Food delivery service You Chews has been forced to change its name after receiving a cease and desist letter earlier this year, with the Sydney startup now going by the name Caitre’d.
But founder Liz Kaelin says this was the “best thing that ever happened” for her startup.
Kaelin was sent a cease and desist letter in April from another business with a similar name using “two very common words put together”.
After the initial shock, the founder says she resolved to use this to her advantage.
“I did some detective work and made the decision that this isn’t going to be the end,” Kaelin tells StartupSmart.
“I decided I wasn’t going to fight it or get angry.
“I said, ‘this is something we’ll have to get over, I don’t know how but we’re going to make it happen’.”
More than just a name change
After consulting with a lawyer, Kaelin was given some pointed advice: “Just change your name”.
And instead of just coming up with the name, Kaelin resolved to use this as an opportunity to tackle some of the broader issues that You Chews was facing.
“They said to take it as an opportunity to change the business completely,” she says.
“You have to weigh up your customers and reputation, and if you’re early-stage you’re better off doing something completely different.

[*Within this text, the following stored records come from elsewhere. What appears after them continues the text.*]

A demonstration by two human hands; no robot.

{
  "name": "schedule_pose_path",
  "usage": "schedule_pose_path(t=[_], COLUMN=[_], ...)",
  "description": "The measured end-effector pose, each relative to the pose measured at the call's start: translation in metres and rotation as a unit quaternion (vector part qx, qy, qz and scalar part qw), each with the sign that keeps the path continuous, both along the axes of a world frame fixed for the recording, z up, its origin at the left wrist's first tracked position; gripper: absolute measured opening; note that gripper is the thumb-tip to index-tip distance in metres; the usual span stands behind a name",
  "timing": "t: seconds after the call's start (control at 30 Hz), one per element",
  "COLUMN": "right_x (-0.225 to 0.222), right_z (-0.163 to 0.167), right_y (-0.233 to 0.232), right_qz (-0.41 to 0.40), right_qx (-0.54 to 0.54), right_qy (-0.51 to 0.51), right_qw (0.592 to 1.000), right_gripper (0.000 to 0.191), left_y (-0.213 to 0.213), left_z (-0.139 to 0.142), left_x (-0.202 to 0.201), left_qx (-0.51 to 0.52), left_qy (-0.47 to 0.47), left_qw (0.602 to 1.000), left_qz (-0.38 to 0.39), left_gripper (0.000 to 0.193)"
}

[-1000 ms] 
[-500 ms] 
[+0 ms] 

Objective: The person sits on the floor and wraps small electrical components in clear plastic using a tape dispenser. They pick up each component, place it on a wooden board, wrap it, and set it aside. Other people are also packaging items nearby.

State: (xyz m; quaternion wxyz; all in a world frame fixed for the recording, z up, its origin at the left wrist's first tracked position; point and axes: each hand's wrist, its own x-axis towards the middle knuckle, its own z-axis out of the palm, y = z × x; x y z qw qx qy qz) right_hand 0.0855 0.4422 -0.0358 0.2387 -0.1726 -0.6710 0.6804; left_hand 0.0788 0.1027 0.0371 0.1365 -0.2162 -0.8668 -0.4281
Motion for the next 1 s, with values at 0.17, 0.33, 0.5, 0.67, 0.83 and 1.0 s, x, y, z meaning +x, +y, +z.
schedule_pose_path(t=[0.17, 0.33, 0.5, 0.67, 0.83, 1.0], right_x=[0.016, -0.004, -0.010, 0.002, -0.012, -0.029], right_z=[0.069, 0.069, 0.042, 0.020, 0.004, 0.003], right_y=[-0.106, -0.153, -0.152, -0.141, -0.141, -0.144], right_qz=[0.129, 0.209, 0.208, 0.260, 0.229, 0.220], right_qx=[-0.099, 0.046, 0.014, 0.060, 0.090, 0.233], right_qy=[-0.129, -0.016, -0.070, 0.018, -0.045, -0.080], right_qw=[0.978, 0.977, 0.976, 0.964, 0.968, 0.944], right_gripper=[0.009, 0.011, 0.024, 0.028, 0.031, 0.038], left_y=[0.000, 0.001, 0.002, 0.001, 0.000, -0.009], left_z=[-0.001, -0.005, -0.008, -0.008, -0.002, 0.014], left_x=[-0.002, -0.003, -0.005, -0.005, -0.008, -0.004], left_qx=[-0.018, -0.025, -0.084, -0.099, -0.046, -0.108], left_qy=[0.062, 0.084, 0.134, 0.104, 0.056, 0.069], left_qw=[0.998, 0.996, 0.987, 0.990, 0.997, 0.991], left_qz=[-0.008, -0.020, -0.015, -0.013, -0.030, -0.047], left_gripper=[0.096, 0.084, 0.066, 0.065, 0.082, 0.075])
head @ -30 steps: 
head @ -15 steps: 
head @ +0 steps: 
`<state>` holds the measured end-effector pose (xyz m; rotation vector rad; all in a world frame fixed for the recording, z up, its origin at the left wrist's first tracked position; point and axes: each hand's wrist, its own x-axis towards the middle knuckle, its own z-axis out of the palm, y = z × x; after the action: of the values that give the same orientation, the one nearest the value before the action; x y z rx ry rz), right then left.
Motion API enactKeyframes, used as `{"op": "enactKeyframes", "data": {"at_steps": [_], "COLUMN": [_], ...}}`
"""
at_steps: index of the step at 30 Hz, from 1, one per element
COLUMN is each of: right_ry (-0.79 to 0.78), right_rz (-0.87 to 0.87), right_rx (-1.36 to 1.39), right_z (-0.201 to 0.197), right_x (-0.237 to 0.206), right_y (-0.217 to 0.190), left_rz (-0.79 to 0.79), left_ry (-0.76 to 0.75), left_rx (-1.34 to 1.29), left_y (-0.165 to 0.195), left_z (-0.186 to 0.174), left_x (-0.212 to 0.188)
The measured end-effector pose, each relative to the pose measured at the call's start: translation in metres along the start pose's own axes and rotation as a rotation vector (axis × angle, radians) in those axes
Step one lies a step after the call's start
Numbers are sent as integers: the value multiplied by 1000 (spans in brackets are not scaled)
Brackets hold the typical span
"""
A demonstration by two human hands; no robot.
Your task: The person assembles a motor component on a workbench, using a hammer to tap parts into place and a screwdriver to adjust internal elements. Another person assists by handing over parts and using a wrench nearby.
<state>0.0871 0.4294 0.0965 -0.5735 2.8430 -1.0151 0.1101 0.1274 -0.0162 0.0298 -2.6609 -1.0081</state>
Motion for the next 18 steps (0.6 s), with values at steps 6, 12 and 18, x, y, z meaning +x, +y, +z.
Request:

“It was an awesome opportunity to improve the business. We thought, ‘what would we do if we were building a competition?’ We took everything we’d learnt and used it as if we were competing with ourselves.”
This process led the small startup team to shift the company’s focus onto the users.
“That one little change – from we to your – has made such a difference,” Kaelin says.
“It forced us to take a step back and think about why it wasn’t working. It wasn’t customer-focused enough. It’s not about us, it’s entirely about them.
“It changed the entire culture of the company.”
The ‘holy shit’ moment
Across a three-week process, the team talked extensively with users about why they were on the You Chews platform. It was when one customer referred to You Chews as being “like a maitre’d” that Kaelin had a lightbulb moment.
“I thought, ‘holy shit’,” she says.
“That changed our entire brand and our entire business.”
After swapping a letter to focus on the startup’s catering offering, Caitre’d was created. And it comes with added security from any further challenges.
“The benefit of the new name is we’ve actually created it, so it’s much easier to protect,” Kaelin says.
With a new name and newfound purpose, she says Caitre’d is like a whole new business.
“The new brand is really reflective of entrepreneurial tenacity,” Kaelin says.
“When I started You Chews I literally had no idea what I was doing. I made a lot of mistakes on that journey and this is the 2.0 version.
“Something so cataclysmic and potentially really damaging and negative can actually be the best thing that ever happened.”
And none of it would be possible without the dedicated Caitre’d team, she says.
“It’s been really chaotic, messy and stressful and they’ve handled it like pros,” Kaelin says.
With the centred focus on customer service, she says she isn’t concerned about a loss of brand recognition, even after a high-profile appearance on Shark Tank under the old name.
“I don’t think we’ll have any problems with brand recognition provided we’re doing what we say we will,” she says.
Never giving up
For other founders and entrepreneurs facing a similar make-or-break situation, she says it’s crucial to face the reality and persevere.
“You have to accept the situation and take responsibility,” Kaelin says.
“The first thing I did was call the woman that sent me the letter and apologise to her. I said there’s clearly an issue and I didn’t do my due diligence properly. That reframed the entire situation.
“Our whole business is about people and I’m trying to instill that culture into all the things we do.”
When faced the potentially business-ending letter, Kaelin says she made an active decision to give her all to helping the startup survive.
“Don’t give up,” she says.
“I knew that You Chews wasn’t exactly right for a really long time but I didn’t know why. Rather than saying, “I’m not going to do this’, I said that we had to keep going.
“I’m not going to give up and stop because we didn’t hit some metric or because we got a cease and desist letter.
“You have to push through until something happens. If I failed then I was actually okay – I knew there was nothing more I could have done.”
With the shiny new name and business focus, the startup’s attention now turns to rapid growth.
“We’re taking a page from the playbook of Google or Apple,” Kaelin says.
“We’re not focusing on advertising at all but on getting our products shit-hot.
“We’re pretty good but how can we make it really, really great? That’s what we want to do in the next six months.”